**Assignment:** Search the entries for the word "outline" and copy each line that has it.

[Extracted data entries]
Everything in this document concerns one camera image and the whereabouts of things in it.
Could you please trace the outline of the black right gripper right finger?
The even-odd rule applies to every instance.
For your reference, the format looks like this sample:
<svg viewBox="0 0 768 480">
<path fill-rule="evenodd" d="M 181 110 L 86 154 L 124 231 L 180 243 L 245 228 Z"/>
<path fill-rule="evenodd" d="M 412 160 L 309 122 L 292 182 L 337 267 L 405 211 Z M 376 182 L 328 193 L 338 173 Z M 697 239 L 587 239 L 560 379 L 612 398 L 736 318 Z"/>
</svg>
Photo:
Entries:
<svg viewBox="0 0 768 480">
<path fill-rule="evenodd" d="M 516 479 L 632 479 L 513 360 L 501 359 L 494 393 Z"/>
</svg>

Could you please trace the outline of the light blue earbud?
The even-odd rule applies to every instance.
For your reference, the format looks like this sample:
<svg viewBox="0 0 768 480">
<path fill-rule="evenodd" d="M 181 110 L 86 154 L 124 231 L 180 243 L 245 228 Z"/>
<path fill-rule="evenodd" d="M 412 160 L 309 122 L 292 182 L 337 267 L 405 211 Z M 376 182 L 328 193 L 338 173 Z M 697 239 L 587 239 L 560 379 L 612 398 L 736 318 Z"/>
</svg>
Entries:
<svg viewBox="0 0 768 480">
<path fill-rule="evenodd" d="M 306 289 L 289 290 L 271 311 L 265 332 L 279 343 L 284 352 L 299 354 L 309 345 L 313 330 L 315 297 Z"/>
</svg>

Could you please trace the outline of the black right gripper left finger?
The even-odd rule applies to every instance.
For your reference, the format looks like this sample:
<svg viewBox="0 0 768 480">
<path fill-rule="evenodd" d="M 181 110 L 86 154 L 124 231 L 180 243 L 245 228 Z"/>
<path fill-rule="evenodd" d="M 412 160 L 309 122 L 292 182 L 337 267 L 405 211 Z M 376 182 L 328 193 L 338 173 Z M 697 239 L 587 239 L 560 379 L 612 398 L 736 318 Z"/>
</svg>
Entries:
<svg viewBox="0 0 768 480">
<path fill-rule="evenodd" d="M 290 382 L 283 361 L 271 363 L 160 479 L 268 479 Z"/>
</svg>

==

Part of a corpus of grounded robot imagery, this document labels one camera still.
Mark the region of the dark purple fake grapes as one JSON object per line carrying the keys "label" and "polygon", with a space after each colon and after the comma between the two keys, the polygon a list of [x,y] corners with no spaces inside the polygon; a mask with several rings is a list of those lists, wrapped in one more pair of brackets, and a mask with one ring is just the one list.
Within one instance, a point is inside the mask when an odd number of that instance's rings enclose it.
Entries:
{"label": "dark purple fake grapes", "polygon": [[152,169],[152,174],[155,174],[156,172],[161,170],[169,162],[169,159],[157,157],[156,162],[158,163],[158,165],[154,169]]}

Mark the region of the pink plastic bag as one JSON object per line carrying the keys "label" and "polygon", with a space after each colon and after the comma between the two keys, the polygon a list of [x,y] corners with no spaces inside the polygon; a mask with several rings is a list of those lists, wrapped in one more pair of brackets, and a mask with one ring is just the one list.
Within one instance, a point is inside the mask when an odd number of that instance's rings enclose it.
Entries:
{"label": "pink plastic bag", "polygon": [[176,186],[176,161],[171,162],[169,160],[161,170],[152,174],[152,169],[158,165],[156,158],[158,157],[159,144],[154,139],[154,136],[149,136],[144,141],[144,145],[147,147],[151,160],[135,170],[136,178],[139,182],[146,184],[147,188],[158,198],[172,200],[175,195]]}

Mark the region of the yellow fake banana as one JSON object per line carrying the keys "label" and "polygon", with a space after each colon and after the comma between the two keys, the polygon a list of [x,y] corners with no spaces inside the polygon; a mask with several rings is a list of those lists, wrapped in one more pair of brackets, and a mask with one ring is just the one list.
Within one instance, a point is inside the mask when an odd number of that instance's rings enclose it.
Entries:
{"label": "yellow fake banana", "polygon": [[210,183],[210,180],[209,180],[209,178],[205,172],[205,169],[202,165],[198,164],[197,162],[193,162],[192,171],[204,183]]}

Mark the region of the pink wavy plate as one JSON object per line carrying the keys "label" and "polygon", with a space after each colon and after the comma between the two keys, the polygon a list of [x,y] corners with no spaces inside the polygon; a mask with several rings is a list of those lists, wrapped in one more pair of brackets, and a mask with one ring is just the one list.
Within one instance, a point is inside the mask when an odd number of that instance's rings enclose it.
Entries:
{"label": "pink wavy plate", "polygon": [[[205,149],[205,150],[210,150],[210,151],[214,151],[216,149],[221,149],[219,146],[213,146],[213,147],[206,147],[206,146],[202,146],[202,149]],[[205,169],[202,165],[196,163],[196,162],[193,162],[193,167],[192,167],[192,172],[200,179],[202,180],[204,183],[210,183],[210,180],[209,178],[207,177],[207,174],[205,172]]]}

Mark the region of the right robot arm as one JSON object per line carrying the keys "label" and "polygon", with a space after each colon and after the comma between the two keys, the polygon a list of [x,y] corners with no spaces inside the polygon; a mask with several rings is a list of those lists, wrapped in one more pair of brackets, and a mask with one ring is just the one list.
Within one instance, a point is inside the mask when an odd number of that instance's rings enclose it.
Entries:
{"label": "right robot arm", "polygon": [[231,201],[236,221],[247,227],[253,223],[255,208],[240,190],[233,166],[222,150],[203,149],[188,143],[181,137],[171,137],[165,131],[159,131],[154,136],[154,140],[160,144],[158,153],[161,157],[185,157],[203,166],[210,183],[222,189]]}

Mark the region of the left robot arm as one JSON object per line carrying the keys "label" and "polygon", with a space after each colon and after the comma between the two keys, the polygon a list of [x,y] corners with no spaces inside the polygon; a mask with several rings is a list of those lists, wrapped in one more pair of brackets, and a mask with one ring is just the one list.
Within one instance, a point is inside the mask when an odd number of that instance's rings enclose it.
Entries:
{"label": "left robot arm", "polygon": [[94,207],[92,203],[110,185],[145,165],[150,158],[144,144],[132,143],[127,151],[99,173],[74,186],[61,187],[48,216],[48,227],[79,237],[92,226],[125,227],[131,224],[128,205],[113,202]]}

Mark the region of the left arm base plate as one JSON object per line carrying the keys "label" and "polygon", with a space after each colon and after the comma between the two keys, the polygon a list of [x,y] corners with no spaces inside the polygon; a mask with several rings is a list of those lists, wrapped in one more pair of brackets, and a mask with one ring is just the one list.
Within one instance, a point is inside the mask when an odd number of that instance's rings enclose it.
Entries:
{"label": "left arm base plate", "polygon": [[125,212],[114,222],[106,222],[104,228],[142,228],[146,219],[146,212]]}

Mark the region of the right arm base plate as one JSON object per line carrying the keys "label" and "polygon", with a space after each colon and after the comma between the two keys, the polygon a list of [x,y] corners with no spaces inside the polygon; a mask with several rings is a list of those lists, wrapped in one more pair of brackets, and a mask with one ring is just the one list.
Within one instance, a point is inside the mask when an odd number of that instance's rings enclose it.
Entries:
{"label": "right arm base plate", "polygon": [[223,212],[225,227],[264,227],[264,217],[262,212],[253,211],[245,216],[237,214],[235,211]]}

**Response to this exercise:**
Could you please trace the outline of the black right gripper right finger?
Could you please trace the outline of the light blue earbud?
Could you please trace the outline of the black right gripper left finger?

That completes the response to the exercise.